Content starts
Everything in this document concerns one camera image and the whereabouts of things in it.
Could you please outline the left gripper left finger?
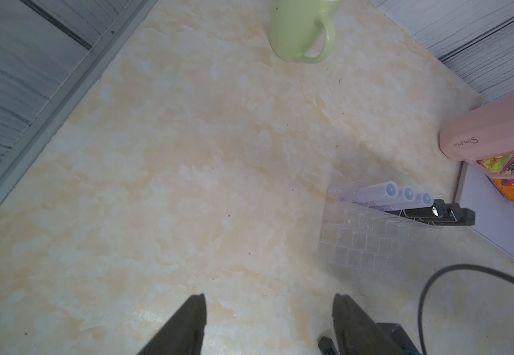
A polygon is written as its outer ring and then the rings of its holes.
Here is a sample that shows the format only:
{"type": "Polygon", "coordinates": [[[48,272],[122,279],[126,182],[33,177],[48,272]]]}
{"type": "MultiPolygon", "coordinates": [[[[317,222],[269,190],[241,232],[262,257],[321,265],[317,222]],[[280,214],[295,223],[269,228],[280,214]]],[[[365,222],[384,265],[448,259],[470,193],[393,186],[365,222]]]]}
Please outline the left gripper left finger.
{"type": "Polygon", "coordinates": [[[207,324],[203,294],[190,296],[138,354],[200,355],[207,324]]]}

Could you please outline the clear acrylic lipstick organizer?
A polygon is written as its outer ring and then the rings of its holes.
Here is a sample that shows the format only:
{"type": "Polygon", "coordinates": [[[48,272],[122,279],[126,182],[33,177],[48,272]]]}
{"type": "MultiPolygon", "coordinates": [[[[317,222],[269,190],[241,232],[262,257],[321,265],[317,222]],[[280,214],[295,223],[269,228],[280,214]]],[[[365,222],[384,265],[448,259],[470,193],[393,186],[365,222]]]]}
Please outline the clear acrylic lipstick organizer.
{"type": "Polygon", "coordinates": [[[433,226],[349,199],[363,182],[331,186],[326,193],[318,242],[325,263],[380,275],[422,269],[442,234],[433,226]]]}

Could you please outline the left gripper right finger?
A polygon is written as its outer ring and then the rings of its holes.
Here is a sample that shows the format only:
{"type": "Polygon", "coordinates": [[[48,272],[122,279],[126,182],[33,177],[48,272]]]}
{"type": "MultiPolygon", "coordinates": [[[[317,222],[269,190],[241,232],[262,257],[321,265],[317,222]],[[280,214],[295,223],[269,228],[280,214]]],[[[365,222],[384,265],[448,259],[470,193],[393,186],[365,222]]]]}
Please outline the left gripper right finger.
{"type": "Polygon", "coordinates": [[[332,319],[339,354],[404,354],[391,323],[376,323],[350,296],[336,294],[332,319]]]}

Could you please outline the lavender lipstick tube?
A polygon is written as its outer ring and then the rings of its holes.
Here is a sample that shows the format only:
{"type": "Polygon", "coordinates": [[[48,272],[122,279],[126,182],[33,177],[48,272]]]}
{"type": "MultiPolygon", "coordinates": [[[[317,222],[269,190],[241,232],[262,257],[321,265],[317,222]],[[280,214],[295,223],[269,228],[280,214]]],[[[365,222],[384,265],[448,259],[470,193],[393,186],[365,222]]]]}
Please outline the lavender lipstick tube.
{"type": "Polygon", "coordinates": [[[398,193],[399,187],[393,181],[378,184],[354,182],[340,188],[336,195],[343,204],[367,204],[397,198],[398,193]]]}
{"type": "Polygon", "coordinates": [[[400,186],[397,188],[397,195],[394,198],[387,198],[379,201],[369,202],[370,206],[395,206],[409,204],[416,199],[416,190],[413,186],[400,186]]]}
{"type": "Polygon", "coordinates": [[[421,192],[417,194],[415,199],[410,202],[400,204],[391,204],[384,207],[385,211],[399,211],[405,209],[419,209],[432,206],[434,203],[434,196],[430,192],[421,192]]]}

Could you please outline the black lipstick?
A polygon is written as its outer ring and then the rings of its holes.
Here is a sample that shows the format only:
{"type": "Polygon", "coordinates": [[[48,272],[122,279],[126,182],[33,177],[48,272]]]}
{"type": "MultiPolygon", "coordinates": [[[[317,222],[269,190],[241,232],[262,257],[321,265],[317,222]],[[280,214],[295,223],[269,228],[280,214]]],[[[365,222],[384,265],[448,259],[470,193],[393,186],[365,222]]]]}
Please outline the black lipstick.
{"type": "Polygon", "coordinates": [[[421,217],[422,221],[438,220],[442,217],[445,217],[451,213],[460,215],[460,210],[462,208],[458,204],[435,204],[431,207],[431,214],[428,217],[421,217]]]}
{"type": "Polygon", "coordinates": [[[476,213],[472,209],[462,208],[460,215],[449,214],[438,220],[428,222],[430,226],[474,226],[476,221],[476,213]]]}
{"type": "Polygon", "coordinates": [[[444,200],[435,199],[431,206],[425,206],[415,209],[402,209],[395,211],[386,211],[388,214],[393,214],[400,217],[411,219],[440,219],[449,213],[448,207],[444,200]]]}
Content ends
What is expected
The response should hold exactly the lines starting at the line with "Could you please outline the left gripper right" and ending at the line with "Could you please outline the lavender", and no other line of the material above.

Output below
Could you please outline the left gripper right finger?
A polygon is written as its outer ring and then the rings of its holes.
Here is a sample that shows the format only:
{"type": "Polygon", "coordinates": [[[48,272],[122,279],[126,182],[33,177],[48,272]]]}
{"type": "MultiPolygon", "coordinates": [[[[317,222],[269,190],[241,232],[262,257],[321,265],[317,222]],[[280,214],[295,223],[269,228],[280,214]]],[[[365,222],[384,265],[448,259],[470,193],[393,186],[365,222]]]]}
Please outline the left gripper right finger.
{"type": "Polygon", "coordinates": [[[332,319],[339,354],[404,354],[391,323],[376,323],[350,296],[336,294],[332,319]]]}

Could you please outline the lavender lipstick tube?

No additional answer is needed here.